Despite its popularity, I’ve never been particularly impressed by this book. Upon rereading, I still find it unimpressive. That said, it is widely followed for modern American political theory.

At its core, Rules for Radicals offers an analysis and a basic operational path for people who wish to push a political agenda without involving actual policy. It provides strategies for effective demonization of opponents and their arguments, and explains how to do so while avoiding deeper conversations.

Rules for Radicals is a helpful book for those who wish to avoid actual discussion of things like history, logic, and consequences. Instead it focuses on concepts like “A good tactic is one that your people enjoy” and “If you push a negative hard and deep enough it will break through to its counterside.”

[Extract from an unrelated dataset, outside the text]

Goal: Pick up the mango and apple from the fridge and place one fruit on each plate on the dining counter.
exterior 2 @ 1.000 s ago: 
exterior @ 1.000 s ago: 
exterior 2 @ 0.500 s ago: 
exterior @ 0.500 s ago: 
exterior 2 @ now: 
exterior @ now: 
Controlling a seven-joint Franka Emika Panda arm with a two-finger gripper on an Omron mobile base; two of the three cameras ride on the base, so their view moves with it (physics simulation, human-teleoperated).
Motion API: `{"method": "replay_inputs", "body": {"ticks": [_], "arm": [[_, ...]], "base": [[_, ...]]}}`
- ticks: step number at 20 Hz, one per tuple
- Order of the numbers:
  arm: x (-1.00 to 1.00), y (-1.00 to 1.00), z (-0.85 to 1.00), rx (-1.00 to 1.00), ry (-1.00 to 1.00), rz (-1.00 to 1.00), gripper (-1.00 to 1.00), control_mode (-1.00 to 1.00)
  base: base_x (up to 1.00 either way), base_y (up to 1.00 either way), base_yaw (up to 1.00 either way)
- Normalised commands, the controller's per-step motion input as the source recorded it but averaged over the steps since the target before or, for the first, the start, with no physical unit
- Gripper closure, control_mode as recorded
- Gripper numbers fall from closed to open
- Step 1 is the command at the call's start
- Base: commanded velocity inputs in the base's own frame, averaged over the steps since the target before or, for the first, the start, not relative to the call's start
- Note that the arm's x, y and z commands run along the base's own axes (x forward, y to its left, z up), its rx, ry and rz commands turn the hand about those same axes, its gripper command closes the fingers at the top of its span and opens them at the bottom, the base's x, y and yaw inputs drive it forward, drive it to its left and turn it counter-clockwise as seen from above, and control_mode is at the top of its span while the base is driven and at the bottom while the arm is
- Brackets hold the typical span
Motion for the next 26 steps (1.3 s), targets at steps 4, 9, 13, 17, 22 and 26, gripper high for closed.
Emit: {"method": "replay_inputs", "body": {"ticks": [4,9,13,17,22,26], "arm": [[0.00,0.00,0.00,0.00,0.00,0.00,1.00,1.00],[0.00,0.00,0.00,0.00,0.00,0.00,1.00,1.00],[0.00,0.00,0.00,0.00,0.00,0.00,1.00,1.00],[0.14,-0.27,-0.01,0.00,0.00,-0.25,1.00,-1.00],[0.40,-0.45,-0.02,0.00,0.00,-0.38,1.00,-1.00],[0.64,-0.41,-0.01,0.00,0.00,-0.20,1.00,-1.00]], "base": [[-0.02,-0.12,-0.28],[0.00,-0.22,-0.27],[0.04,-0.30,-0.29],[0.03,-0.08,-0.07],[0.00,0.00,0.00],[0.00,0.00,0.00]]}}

In modern politics, that would mean things like “cause liberal tears” or “tell your followers it’s science and they’re smart”, and “he sleeps around on his multiple wives because he’s such an alpha male” or “he’s weak against foreign dictators because he’s got such an open, thoughtful policy.”

The only place for reason, in Rules for Radicals, is in the development of psychological tactics to win an agenda. That is the true danger in the book, which is otherwise a fairly unimpressive recitation of basic concepts in the style of most business self-help tomes. If reason, history, and consequences are set aside for the sake of a win, there is no mooring in principles and the doors to landscapes like fascism and totalitarianism are flung wide open.

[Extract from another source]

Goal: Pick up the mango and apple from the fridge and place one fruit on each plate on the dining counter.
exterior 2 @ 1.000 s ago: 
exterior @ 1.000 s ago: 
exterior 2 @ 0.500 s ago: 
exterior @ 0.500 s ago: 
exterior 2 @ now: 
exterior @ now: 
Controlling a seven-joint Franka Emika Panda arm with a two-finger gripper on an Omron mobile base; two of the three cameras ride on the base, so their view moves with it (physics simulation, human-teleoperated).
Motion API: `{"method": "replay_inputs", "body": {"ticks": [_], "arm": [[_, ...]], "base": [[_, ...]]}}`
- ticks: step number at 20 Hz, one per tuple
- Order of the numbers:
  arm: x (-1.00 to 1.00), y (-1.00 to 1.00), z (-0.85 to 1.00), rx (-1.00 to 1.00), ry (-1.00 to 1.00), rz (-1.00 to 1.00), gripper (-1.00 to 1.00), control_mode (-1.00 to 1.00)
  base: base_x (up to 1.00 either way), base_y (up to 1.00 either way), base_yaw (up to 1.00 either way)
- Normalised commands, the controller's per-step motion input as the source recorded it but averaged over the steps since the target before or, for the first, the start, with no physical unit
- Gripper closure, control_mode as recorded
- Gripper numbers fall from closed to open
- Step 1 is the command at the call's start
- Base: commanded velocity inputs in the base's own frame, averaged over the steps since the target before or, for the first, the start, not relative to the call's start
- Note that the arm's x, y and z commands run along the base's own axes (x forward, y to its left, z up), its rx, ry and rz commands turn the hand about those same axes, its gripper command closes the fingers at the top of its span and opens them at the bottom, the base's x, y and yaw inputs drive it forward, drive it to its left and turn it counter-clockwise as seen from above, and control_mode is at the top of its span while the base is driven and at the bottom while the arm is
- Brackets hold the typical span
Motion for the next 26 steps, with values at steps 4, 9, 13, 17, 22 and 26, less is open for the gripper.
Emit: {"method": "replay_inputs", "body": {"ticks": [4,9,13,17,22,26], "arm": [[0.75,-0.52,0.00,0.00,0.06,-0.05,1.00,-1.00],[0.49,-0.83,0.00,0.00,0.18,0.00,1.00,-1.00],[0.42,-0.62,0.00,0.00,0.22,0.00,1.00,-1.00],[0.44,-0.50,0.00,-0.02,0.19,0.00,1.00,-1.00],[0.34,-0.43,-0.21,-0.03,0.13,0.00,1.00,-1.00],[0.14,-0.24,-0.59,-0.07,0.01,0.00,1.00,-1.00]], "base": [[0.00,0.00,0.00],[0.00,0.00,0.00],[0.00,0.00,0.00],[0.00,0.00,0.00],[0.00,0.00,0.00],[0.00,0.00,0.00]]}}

Good Omens by Neil Gaiman and Terry Pratchett (1990, Gollancz)

At the time this was published Gaiman was primarily known as a fledgling genius comic book writer, and Pratchett was already a successful humorous fantasy author on his way to becoming one of the most successful British authors of all time. The pair hashed out the basic concepts, each with his personal touches, and began work on it. Pratchett did the bulk of the writing due to the constant pressure of deadlines associated with monthly comic books.

The book is a sendup of apocalyptic fiction, and specifically works like The Omen. It involves the Antichrist being delivered to Earth, and the efforts of a semi-rogue demon and angel to stop the Final Battle from taking place.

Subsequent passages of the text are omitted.